2.6.2 Problems with the Money Battery currently used

The “the bullish case for Bitcoin” classifies fiat money according to its properties in the table below:

Basically, fiat money has positive characteristics for its durability, portability, fungibility, verifiability, divisibility and has a relatively well-established track record (money has been structured in the current way only since 1971). However, it is not scarce and it is not resistant to censorship either, two factors that make fiat money to be improved.

Why is fiat money not scarce?

First, let's take a few lines about scarcity: scarcity is a fundamental property of money, and more generally, of anything we value.

An example of how scarcity creates value is our respective families. Your family members and friends are demonstrably scarce or, in other words, unique to you. If something happens to one of them and they're gone, you can't get them back and you can't create a copy. We value our dear family and friends because they are truly unique and inherently scarce. Humans are not in short supply, so when 100 people die in a Taliban attack in Afghanistan or in a factory ceiling collapse with conditions analogous to slavery in Bangladesh, we are not really upset. That is, we do not rationally judge that our family members and friends are “just another human being”, but their unique characteristics, and therefore scarce. Scarcity means that something is unreplicable, an important feature of good monetary goods, since being replicable means that the stored purchasing power of that good can be diluted. In the battery analogy, it means that the reservoir is experiencing losses, like a battery that discharges itself.

As Nick Szabo wrote, a monetary good must have “unpredictable costs”. In other words, the good cannot be abundant, easy to obtain, or simple to produce in quantity. Perhaps scarcity is the main attribute of a store of value as it taps into the innate human desire to collect and collect something that is rare. Scarcity is the source of the original store of value.

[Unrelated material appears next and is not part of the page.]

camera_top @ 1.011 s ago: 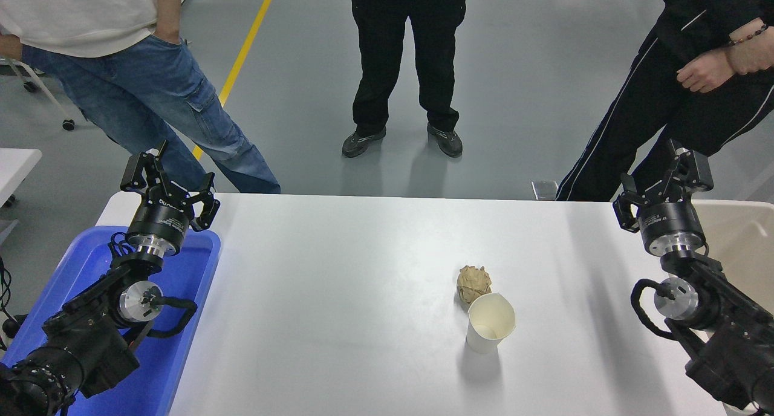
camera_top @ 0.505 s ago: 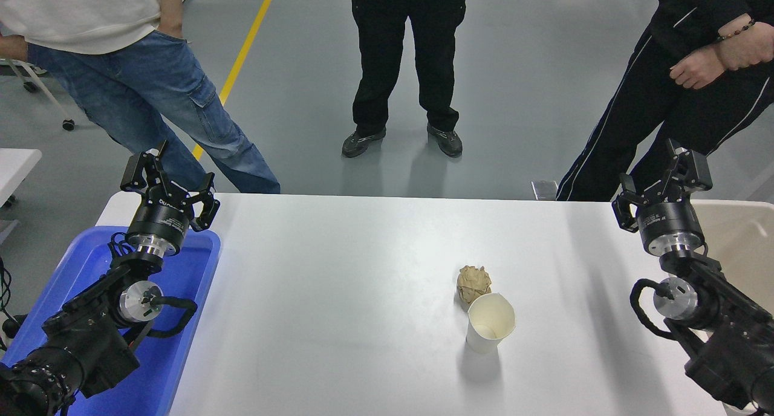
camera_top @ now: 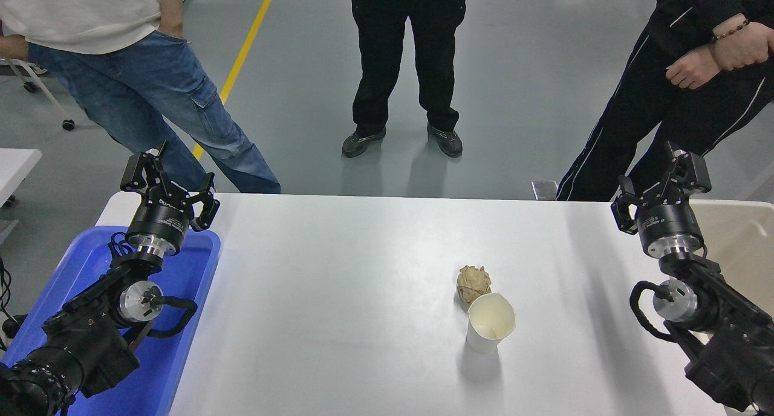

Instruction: Dispose of the paper cup in the dustbin

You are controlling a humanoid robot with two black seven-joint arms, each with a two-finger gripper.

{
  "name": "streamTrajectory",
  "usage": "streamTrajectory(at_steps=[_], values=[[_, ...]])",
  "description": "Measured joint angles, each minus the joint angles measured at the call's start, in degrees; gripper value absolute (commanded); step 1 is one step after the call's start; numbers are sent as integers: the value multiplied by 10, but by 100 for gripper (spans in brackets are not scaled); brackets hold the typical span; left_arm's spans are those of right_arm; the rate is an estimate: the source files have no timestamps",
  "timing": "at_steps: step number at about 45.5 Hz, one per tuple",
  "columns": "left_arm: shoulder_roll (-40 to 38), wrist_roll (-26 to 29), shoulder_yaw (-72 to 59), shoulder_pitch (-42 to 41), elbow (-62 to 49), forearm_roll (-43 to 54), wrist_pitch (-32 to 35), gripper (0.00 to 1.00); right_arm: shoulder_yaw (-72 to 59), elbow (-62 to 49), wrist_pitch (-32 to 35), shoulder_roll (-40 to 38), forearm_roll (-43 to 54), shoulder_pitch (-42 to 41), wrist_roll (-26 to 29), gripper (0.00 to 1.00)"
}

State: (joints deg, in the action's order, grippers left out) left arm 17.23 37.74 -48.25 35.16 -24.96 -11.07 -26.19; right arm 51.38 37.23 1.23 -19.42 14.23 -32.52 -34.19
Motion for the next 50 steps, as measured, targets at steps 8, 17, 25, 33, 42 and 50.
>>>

And if scarcity is important for a monetary good, why does our fiat money perform so poorly on the “scarcity” criterion?

The answer is that when the backing of gold was broken in the 1970s, money lost its connection to reality. This means that it is no longer necessary to work to mine gold and issue paper money. Now, to issue paper money, just click a button on the computer keyboard. Or, as Neel Kashkari, governor of the Central Bank of Minneapolis, says: “there is an infinite amount of money in the Fed”.

If the value of something comes from its scarcity, we might think that a representation of its value can be found in dividing that good by its stock to be produced (the amount of that thing that can be produced in a given amount of time). This is the principle that guides the stock-to-flow model of Bitcoin pricing proposed by PlanB inclusive. Now, if the amount of fiat money the Fed owns is infinite, then the value of fiat money tends to zero, since anything divided by infinity has a value of zero.

Note that if something is divided by infinity, I don't even need to know the value of that something to know that it is zero

In practice, what does this “infinite” amount of money that the Fed has and has injected into the economy since the beginning of the pandemic mean?

To answer this question, the image below shows the total assets of the main Central Banks in the world. These assets are bought with the money printed by these BCs, so they are a good representation of the amount of money being printed and put into the financial system. With the exception of the Chinese central bank (which has data as reliable as Chinese data), the main central banks have jumped in the amount of assets between 2020–2021. The balance sheets of the main central banks more than multiplied several times, for example the balance sheet of the Fed, which went from $1 trillion to $8 trillion of assets, while the ECB (European Central Bank) went from $1.5 trillion to over $9 trillion. In fact, of these, the most “responsible” was the Chinese Central Bank, which “only” went from $1.5 trillion to $5.9 trillion, a multiplication of ~4x. In other words, there are now at least 5x more money in circulation than there was 15 years ago, which means that this form of money cannot be considered scarce, quite the opposite.